- _Exercise requirements_: Please look for the string "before" below and report every line in which it occurs.

==== Records to use ====

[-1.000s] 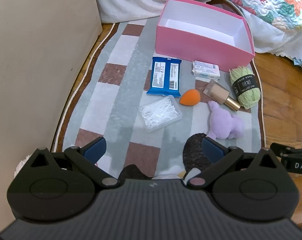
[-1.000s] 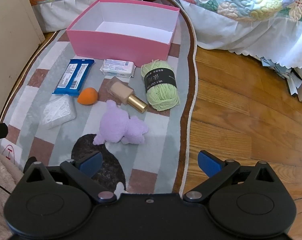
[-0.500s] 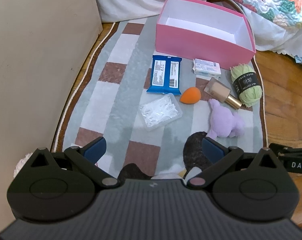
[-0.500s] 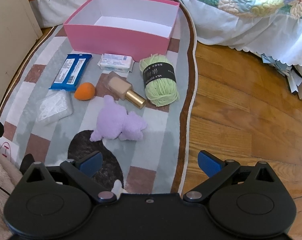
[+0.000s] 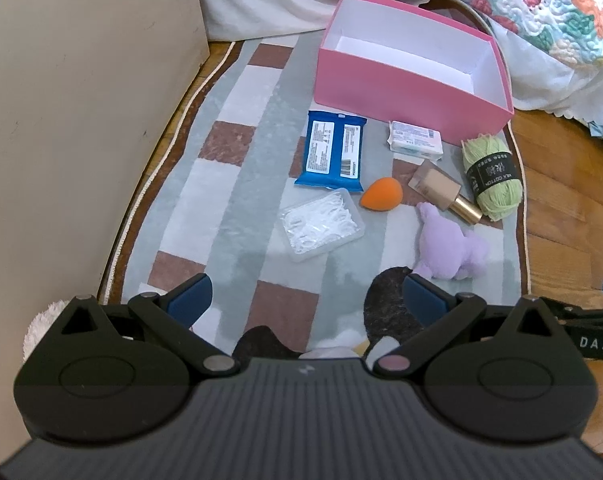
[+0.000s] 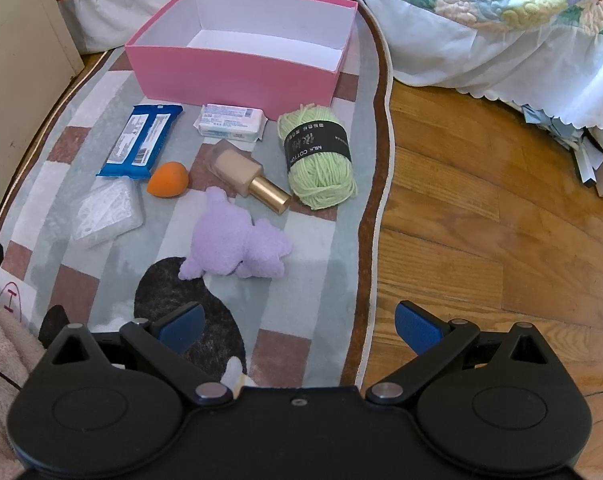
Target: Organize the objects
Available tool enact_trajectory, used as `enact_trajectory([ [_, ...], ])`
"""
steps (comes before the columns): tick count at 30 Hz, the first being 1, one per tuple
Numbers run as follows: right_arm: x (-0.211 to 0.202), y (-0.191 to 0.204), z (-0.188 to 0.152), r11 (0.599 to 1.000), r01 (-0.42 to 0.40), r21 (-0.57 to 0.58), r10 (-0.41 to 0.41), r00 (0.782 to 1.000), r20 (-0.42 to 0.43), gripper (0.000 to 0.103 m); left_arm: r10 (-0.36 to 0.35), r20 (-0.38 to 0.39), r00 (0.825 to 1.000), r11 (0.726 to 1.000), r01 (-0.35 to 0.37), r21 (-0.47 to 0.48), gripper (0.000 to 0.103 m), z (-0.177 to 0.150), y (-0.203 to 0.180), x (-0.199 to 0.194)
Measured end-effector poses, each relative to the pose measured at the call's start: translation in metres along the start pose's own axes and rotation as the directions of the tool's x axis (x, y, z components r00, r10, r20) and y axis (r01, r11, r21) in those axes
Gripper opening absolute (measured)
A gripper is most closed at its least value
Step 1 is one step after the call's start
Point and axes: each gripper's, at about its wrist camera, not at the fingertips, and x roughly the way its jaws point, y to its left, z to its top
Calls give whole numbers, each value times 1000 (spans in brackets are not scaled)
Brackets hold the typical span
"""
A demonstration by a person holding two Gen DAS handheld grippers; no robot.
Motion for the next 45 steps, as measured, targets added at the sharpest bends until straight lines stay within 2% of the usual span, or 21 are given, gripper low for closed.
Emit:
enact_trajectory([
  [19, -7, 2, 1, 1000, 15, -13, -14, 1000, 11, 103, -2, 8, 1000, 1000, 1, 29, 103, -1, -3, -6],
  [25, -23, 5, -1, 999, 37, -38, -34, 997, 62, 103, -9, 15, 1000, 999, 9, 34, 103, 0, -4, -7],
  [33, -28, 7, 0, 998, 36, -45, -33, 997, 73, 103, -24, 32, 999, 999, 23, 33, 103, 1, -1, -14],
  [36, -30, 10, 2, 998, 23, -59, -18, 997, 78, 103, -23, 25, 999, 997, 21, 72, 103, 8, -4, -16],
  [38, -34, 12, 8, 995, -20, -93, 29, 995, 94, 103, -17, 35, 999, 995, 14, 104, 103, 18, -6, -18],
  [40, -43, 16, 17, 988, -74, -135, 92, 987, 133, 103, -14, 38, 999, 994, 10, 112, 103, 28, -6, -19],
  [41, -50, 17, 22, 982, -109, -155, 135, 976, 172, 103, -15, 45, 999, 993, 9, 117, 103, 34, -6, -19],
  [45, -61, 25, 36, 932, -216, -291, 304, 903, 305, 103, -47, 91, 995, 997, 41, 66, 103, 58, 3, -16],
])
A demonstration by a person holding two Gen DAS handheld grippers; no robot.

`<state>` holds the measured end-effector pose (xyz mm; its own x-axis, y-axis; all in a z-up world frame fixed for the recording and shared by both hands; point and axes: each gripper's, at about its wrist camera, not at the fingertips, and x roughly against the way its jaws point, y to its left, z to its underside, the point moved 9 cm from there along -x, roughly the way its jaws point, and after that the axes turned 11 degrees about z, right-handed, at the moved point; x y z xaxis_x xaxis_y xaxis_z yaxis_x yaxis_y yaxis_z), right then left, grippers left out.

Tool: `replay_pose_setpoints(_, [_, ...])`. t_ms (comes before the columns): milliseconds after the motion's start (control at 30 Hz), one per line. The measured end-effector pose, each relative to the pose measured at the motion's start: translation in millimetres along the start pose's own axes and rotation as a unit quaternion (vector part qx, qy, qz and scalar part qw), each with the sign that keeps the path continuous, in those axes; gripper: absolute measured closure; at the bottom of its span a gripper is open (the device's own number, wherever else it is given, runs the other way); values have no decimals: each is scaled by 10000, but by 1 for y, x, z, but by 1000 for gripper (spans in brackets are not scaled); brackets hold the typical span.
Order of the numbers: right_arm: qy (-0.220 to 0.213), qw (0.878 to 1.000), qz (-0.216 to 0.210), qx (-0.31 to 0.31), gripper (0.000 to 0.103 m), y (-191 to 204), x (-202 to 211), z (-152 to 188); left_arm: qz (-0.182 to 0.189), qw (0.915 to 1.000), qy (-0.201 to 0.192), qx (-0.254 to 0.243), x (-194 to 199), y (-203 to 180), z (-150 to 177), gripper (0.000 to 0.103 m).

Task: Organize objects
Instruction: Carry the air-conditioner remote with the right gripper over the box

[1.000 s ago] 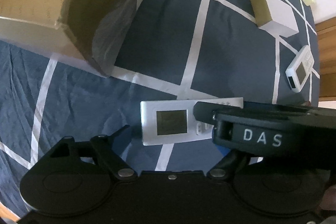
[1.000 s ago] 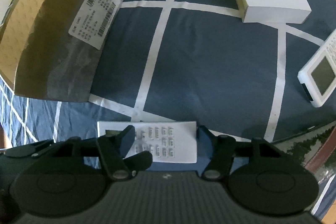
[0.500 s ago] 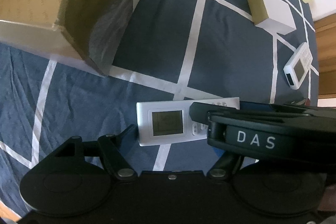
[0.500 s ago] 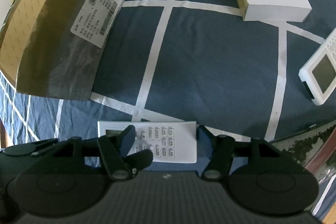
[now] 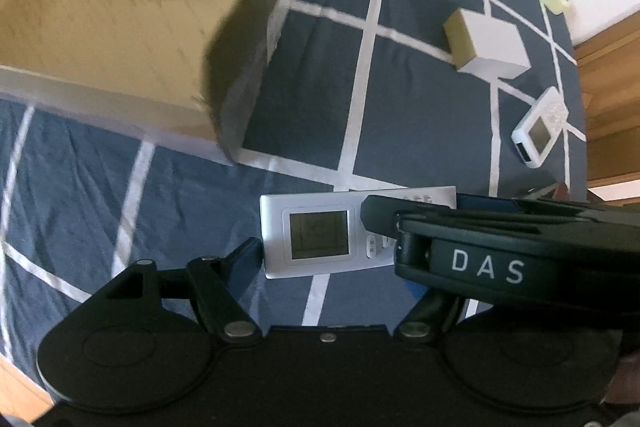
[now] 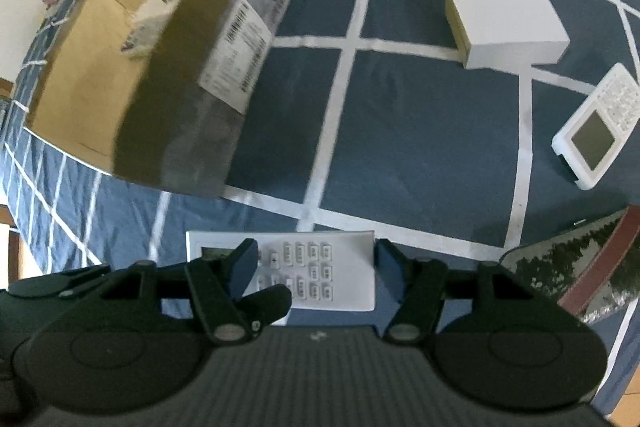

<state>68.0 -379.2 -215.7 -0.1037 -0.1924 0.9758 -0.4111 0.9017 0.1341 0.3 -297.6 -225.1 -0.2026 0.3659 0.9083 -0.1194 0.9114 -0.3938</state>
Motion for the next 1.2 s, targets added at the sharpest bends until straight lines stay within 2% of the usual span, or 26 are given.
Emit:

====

- _Response for this exercise_:
steps (comes before the columns): tick count at 30 Hz, the first being 1, one per tuple
Tool: `replay_pose_setpoints(_, [_, ...])`. t_ms (comes before the columns): milliseconds after the motion's start (control at 30 Hz), one per line. The measured end-effector pose, each relative to the pose measured at the motion's start: translation in millimetres along the start pose's own axes and rotation as a unit quaternion (vector part qx, qy, qz and scalar part qw), each with the sign that keeps the path continuous, in those axes; gripper: absolute measured closure; at the bottom of its span a gripper is open (the device's own number, wherever else it is given, runs the other way); values have no decimals: each is scaled by 10000, but by 1 for y, x, z, but by 1000 for gripper (spans in brackets are not scaled); brackets hold the typical span.

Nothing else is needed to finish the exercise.